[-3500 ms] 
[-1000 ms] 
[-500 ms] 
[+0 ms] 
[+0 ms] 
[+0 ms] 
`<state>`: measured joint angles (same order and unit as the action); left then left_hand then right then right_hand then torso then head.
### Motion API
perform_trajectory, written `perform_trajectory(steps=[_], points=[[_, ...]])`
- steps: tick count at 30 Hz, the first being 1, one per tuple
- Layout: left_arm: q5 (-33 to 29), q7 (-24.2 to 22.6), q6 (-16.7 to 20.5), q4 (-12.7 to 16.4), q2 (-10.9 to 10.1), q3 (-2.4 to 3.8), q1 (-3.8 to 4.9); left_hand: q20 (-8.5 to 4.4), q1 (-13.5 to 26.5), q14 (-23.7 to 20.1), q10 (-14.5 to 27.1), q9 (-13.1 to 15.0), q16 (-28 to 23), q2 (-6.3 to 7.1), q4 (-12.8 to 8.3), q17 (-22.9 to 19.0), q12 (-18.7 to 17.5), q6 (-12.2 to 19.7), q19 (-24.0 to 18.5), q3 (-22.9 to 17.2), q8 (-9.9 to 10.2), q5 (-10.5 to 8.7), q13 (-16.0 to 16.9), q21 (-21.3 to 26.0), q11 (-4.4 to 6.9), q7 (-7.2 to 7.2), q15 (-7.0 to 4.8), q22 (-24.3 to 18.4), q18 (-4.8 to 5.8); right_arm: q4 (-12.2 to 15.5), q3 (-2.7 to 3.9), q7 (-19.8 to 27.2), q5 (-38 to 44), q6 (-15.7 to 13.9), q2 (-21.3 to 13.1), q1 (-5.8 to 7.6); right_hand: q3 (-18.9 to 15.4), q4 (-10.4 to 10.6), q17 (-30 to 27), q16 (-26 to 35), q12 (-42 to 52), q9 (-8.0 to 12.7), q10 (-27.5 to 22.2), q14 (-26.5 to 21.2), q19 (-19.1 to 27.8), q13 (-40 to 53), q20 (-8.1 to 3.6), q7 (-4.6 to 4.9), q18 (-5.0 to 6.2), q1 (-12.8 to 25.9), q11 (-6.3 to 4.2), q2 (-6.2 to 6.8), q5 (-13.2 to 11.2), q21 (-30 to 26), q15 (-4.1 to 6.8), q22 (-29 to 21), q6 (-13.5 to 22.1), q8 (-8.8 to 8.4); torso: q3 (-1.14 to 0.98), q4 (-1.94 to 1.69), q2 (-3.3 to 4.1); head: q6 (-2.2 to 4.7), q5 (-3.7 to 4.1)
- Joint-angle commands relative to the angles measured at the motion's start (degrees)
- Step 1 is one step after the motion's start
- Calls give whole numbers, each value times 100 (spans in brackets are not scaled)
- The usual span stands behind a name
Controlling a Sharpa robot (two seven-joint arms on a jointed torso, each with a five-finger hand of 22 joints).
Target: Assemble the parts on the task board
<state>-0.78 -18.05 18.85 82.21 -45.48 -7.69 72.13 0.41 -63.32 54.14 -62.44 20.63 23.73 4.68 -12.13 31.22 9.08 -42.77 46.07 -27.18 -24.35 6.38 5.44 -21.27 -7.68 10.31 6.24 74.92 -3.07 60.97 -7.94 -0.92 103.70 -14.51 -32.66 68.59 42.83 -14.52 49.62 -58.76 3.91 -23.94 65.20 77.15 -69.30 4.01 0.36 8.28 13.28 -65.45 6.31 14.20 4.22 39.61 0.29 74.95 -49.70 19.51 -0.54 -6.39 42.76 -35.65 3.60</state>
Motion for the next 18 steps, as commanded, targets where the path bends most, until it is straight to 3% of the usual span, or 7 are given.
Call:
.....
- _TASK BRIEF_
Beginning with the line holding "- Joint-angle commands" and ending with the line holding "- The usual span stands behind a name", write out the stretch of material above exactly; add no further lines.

- _EXPECTED OUTPUT_
- Joint-angle commands relative to the angles measured at the motion's start (degrees)
- Step 1 is one step after the motion's start
- Calls give whole numbers, each value times 100 (spans in brackets are not scaled)
- The usual span stands behind a name

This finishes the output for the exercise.